When something is actively blocking access to those states, neurofeedback can clear the obstruction so the basics work better. For most people, the more pressing move is meditation, which is the most underused tool we are essentially born with. The practice is anchoring attention voluntarily and returning to the same anchor again and again. I go deeper on the mechanism in the neuroscience of mindfulness training and in Mindfulness: Don't Just Do Something, Sit There.
What is the single most useful daily practice to start with?
A morning routine. A minimum viable practice, an MVP. You wake up, hit the bathroom, brush your teeth, and then do a five or ten minute self-care ritual.
Size matters here. If it feels like a burden, it is too much. The target is a ritual that flows naturally from brushing your teeth into five sun salutations, or walking the dog a little farther than the corner, or covering a quarter mile on foot to pick up something your partner loves. A little movement before food, before caffeine, before the day's stress accumulates.

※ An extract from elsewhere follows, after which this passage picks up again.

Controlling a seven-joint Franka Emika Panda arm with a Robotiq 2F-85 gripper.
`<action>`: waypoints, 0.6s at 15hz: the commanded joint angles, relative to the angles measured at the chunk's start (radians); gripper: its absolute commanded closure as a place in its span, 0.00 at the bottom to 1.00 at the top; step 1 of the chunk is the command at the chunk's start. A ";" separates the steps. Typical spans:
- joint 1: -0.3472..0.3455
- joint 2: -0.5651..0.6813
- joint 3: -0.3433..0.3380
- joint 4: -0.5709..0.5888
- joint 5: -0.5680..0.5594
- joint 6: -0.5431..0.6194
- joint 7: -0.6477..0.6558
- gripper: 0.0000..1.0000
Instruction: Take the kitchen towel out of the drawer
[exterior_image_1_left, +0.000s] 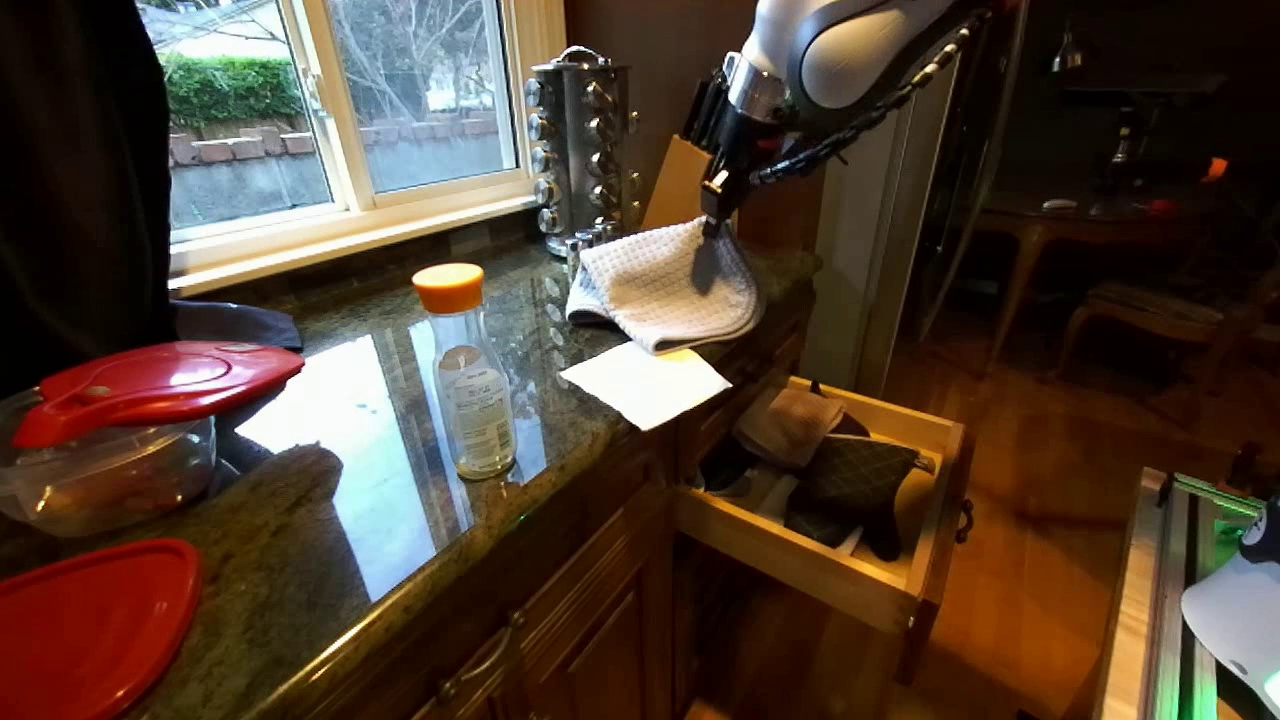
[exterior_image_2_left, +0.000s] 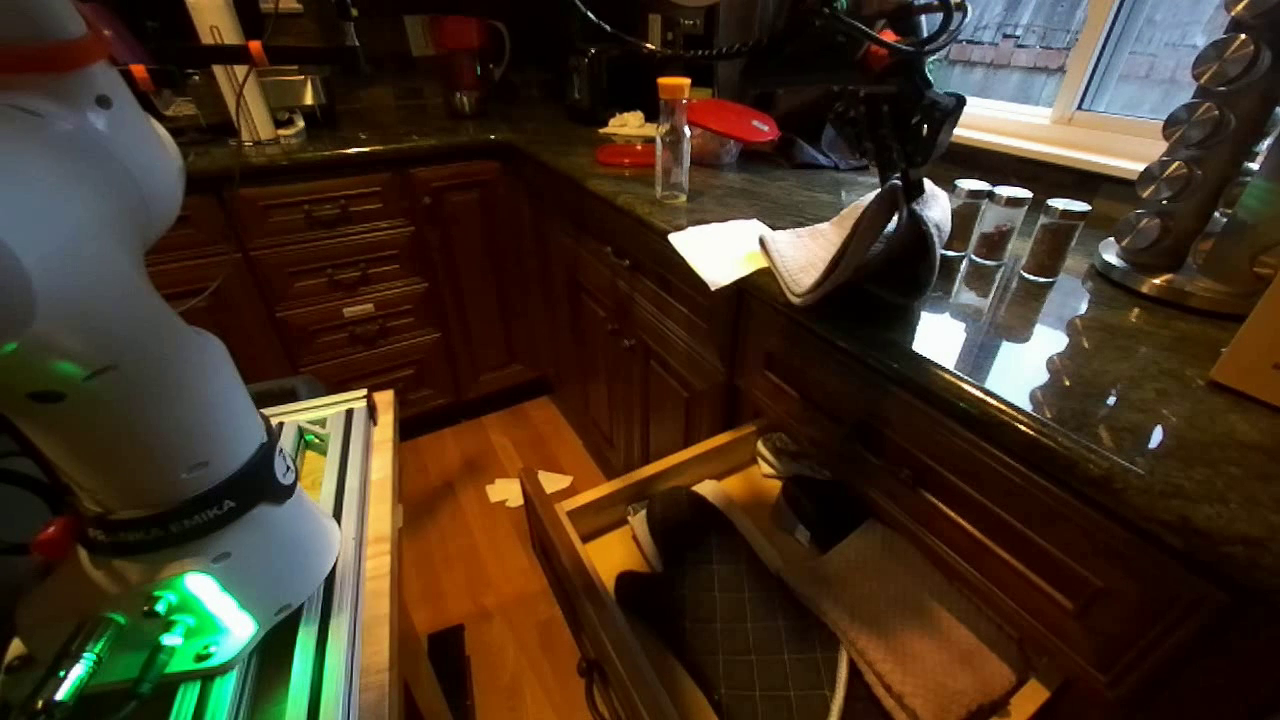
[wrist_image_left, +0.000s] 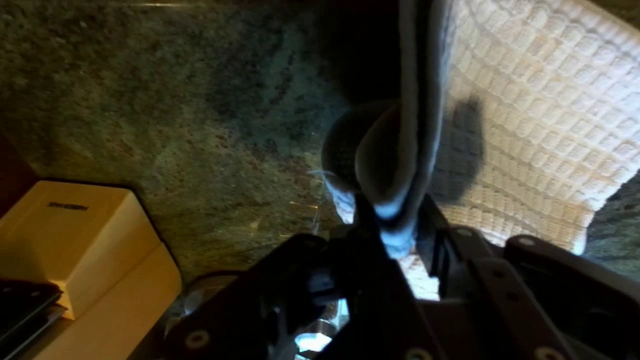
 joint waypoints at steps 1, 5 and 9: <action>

The timing has a circadian mechanism behind it. In the morning you are woken by a rise in blood sugar and cortisol. Cortisol is a wake-up signal, a functional part of the arousal system. When you push caffeine into that system immediately, you are pressing on receptors already occupied by the cortisol your body just produced. Burn that cortisol off with light movement first, and you actually feel the lift when caffeine arrives later. The biohacking crowd's advice to wait an hour for coffee traces back to this mechanism. I lay out the full protocol in Biohacking Your Morning, and the broader sleep and circadian picture in Biohacking Sleep.
Getting started
The transformation people associate with heroic doses comes from loosening the linear mind enough to access the receptive, creative, healing mode, and then returning grounded enough to use what emerged. Alpha-theta neurofeedback produces this through a controlled hypnagogic crossover. Concentration meditation, dance, hard exercise, and group music-making produce it through behavior. A five-minute morning ritual, completed before caffeine, sets the whole system up.
Build the morning practice this week. Time your coffee an hour later than usual. Notice what your attention does when you give it an anchor and keep coming back to it.